Bill Bruford has always had a sardonic side. He was both erudite and sarcastic, tempering his enthusiasm with equal doses of criticism and British self-deprecation. He spoke with mixed emotions about Yes, the group that helped create Progressive Rock.
Bill Bruford: At the time it was a good opportunity to indicate that pop didn’t have to be about playing instruments simply. You could also play it in other ways too. You didn’t have to be Jan and Dean. There were other ways of using drum sets and things. So I think in that sense it was very good. And I’m must admit that on the big hit, Close to the Edge, I think something happened on that album which was above the music. It was very good. But naive stuff and I can’t say I look back.
I first saw Bruford and Yes at the Orpheum Theater in Boston in 1972. At the time, I thought that Krimson was the pinnacle of Progressive Rock innovation and Yes was this pleasant, but innocuous pop group. I walked out blown away by Yes’ epic compositions and tightly controlled virtuosity.
“I remember that gig,” recalled Bruford. “Yes considered King Crimson hipper at the time, and after all King Crimson had a platinum album by this stage. I thought the sound of the group was much filthier, much more grown up, much more X-rated, you know. And I always wanted to be in King Crimson. And it was after that Orpheum gig that Robert [Fripp] suggested I join King Crimson, I think. To which I immediately said. Yes,” because then I could play that mean stuff, you know, that instrumental based stuff which sounded hipper to me.”
He played in three major incarnations of King Crimson, the last with the “double-trio” edition in 1997.
Back in 1989, sitting in the stretch limousine outside of the ABW&H concert in New Jersey, we asked Bruford whether he returned to Yes for the money.
Bill Bruford: It’s funny how you get paid in inverse proportion to the amount of work you do often. Often the amount of fun you have, yeah. You work for months on a project. Your back’s aching. You’ve changed the nature of the instrument. Everything is fabulous, and you get paid nothing. Conversely you sit around on some guy’s album date while he’s busy drinking himself to death or snorting cocaine or something and getting paid a fortune for doing nothing.
At heart, Bill Bruford’s always been a jazz drummer, nurturing himself on the grooves of Max Roach, Elvin Jones and Art Blakey. After King Crimson disbanded in the mid 1980s, he toured in an acoustic duet with former Yes and Moody Blues keyboardist Patrick Moraz. When Bruford decided to tackled Max Roach’s classic solo, “The Drum Also Waltzs,” he was making an important statement for himself.
BB: Yeah, a psychological leap, certainly. I think really what I’m saying is I want to part of the great tradition of jazz.
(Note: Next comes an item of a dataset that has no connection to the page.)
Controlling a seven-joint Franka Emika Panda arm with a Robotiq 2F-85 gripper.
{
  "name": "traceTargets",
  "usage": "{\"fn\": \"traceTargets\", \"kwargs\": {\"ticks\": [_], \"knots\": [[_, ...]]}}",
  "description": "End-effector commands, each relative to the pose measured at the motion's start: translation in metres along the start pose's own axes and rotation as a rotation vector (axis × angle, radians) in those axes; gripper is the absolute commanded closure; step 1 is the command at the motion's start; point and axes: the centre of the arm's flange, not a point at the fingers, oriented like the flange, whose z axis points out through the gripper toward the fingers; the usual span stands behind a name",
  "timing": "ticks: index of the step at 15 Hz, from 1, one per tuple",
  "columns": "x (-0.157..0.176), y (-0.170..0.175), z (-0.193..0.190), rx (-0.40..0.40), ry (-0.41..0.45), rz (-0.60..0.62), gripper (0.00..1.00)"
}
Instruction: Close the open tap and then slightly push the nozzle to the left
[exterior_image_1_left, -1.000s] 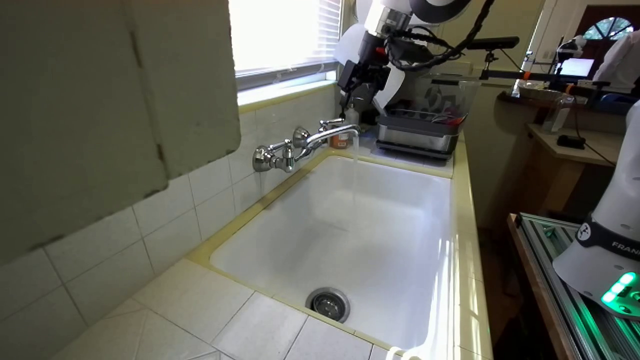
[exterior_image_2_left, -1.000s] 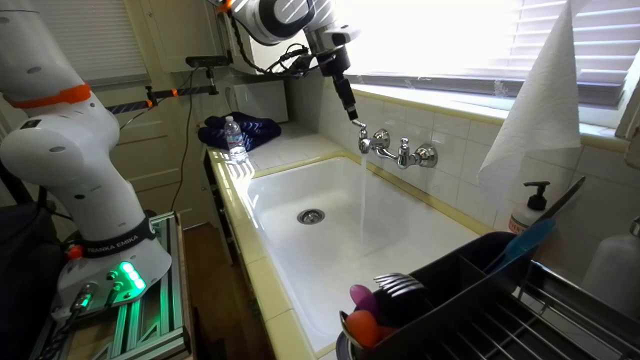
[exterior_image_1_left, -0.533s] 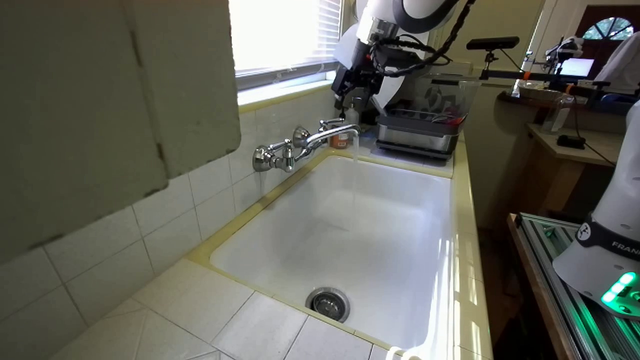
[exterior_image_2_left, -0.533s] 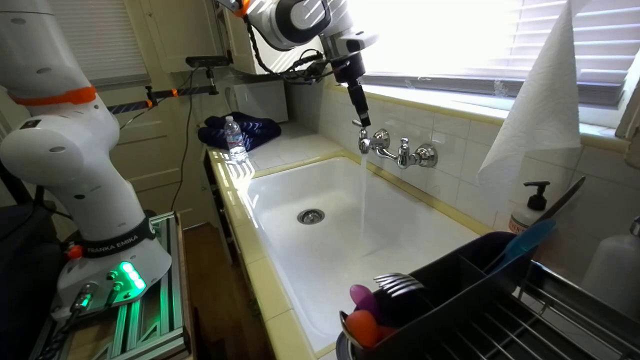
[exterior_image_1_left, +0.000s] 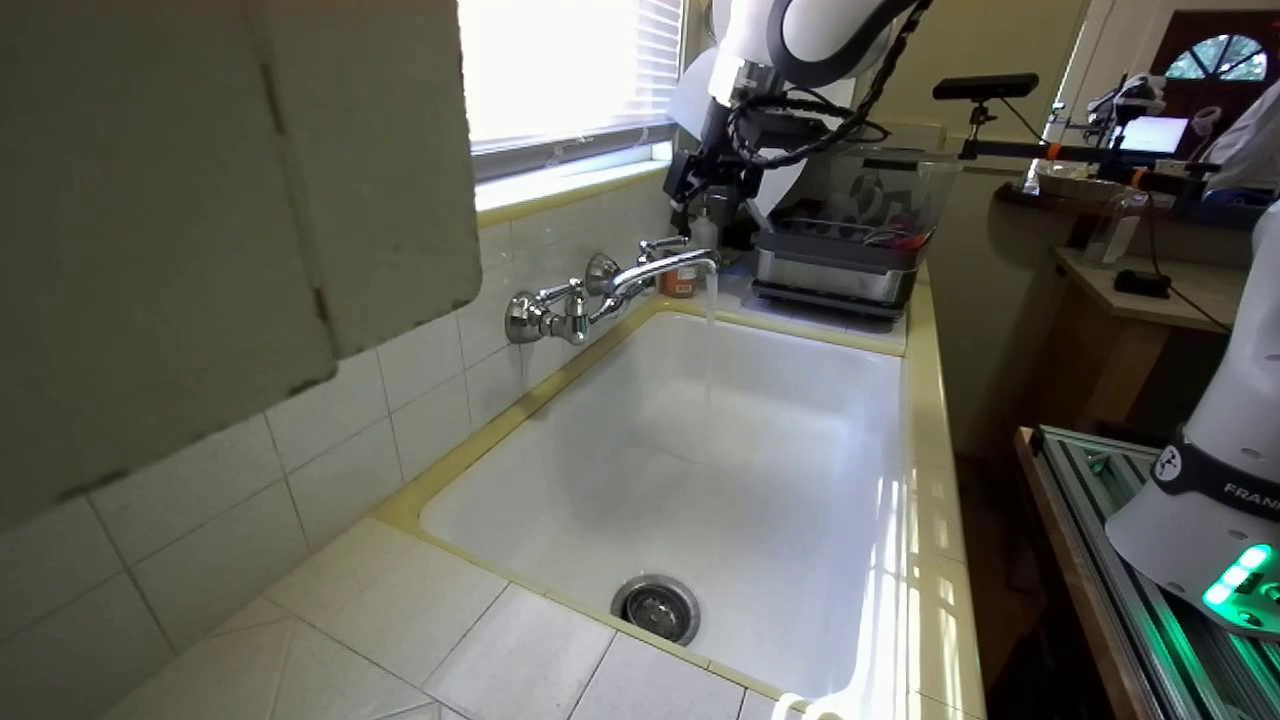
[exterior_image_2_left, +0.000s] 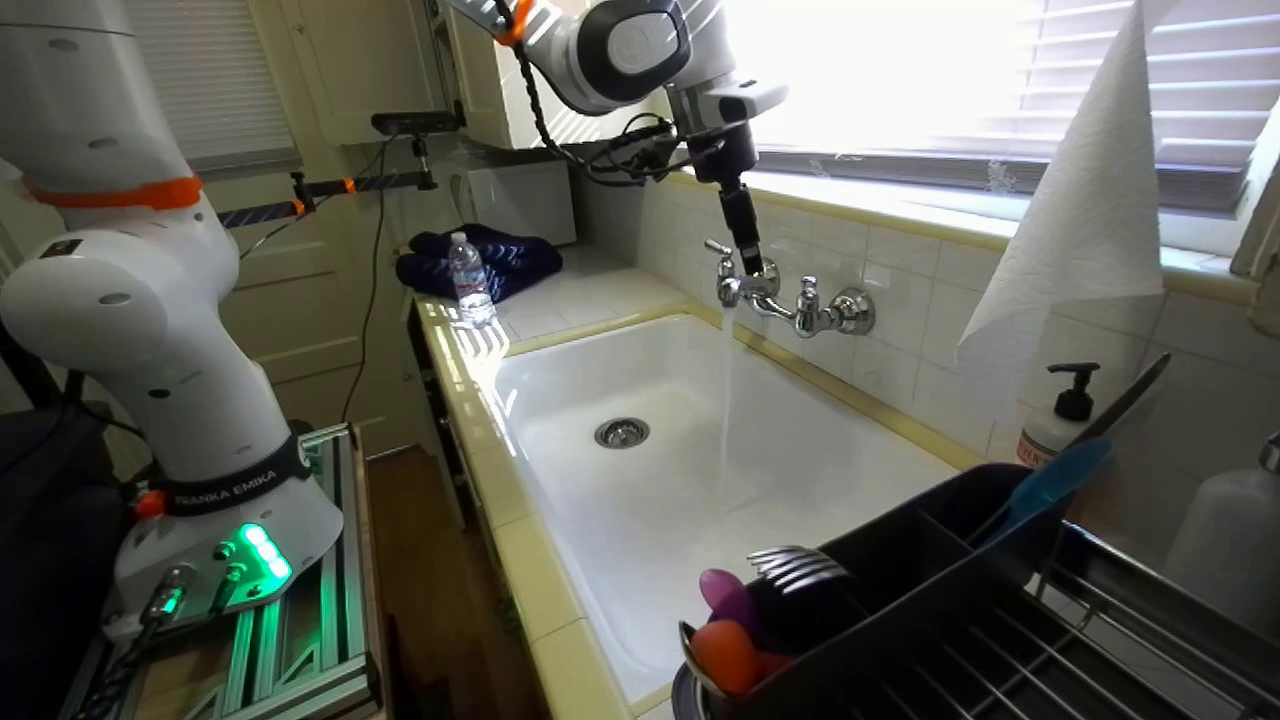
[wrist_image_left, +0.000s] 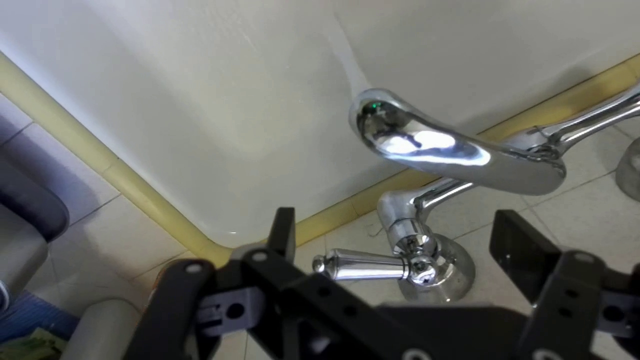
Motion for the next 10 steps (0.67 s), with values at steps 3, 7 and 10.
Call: {"fn": "traceTargets", "kwargs": {"ticks": [3,7,10], "knots": [[0.012,0.012,0.014,-0.024,0.000,0.035,0.00],[0.018,0.023,0.025,-0.043,-0.012,0.042,0.00],[0.023,0.030,0.034,-0.056,-0.025,0.051,0.00]]}}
And I’d met Max around that time and was very impressed by him and his dignity as an older player, and I think some of the older American jazz drummers are a credit. Art Blakey, Elvin and so forth are a credit to how you can be as an older musician. And It’s no doubt I’m in a sort of transitional phase here…and I think I can do more with looser music.
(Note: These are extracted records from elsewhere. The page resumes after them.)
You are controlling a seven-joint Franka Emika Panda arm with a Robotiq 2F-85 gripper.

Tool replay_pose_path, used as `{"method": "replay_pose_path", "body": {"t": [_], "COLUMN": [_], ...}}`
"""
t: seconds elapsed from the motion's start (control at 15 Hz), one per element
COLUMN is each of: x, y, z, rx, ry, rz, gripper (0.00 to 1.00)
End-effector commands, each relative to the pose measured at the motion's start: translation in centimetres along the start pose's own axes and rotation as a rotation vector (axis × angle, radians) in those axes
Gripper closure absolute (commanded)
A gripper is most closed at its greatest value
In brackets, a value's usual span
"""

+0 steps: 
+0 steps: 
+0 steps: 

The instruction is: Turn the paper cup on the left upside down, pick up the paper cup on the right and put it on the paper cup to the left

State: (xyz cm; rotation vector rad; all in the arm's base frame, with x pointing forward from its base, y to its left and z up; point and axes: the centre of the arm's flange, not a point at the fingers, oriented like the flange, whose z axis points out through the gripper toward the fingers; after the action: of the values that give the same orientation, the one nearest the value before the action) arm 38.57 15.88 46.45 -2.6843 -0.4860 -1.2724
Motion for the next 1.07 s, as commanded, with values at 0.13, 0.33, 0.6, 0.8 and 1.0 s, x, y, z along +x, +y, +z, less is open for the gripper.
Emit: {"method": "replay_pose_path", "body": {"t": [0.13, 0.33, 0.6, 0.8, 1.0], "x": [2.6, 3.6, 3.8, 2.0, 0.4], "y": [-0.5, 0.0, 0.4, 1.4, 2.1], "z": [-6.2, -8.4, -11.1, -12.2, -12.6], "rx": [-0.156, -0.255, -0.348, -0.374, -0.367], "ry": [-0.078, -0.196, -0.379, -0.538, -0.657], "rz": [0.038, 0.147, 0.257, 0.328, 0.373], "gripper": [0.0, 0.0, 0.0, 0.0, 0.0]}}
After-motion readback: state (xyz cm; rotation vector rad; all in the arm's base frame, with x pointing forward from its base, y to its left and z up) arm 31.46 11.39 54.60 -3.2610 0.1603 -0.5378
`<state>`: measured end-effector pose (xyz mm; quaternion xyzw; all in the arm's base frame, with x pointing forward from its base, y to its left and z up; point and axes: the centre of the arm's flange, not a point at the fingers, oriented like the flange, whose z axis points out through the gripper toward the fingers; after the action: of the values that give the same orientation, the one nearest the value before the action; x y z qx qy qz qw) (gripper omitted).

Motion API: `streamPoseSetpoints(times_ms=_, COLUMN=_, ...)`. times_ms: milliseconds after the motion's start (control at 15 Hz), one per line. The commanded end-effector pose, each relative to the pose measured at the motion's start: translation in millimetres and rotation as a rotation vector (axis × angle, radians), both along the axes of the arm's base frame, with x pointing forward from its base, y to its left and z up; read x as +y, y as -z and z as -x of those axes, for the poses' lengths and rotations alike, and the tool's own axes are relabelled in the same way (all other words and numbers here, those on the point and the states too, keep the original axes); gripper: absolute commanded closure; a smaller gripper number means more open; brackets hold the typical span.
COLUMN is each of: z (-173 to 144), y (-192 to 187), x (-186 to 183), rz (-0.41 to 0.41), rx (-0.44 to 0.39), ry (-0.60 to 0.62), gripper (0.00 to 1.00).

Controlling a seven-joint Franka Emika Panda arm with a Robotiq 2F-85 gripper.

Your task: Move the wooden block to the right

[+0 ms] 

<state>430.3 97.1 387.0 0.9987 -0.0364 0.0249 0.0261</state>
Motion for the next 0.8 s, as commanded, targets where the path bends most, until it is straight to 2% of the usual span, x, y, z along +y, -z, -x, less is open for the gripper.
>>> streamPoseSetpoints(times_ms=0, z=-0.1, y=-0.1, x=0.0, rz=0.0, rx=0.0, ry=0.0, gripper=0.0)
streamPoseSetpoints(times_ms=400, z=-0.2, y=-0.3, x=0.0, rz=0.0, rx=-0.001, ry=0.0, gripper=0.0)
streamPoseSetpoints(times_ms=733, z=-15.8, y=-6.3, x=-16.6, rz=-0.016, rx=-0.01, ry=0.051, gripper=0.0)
Curiously, an edition of Yes, sans Jon Anderson is touring. King Crimson still rumbles around in one form or another, UK has just reformed as UKZ sans everybody but Eddie Jobson. But as Bill Bruford approaches his 60th birthday on May 17, he’s decided to retire from live performances. Somehow, I suspect he’ll be back on stage, and shortly. Bill Bruford: The Autobiography will be released in March. Two CD anthologies of his music, The Winterfold Collection 1978-1986 and The Summerfold Collection 1987-2008 have just been released.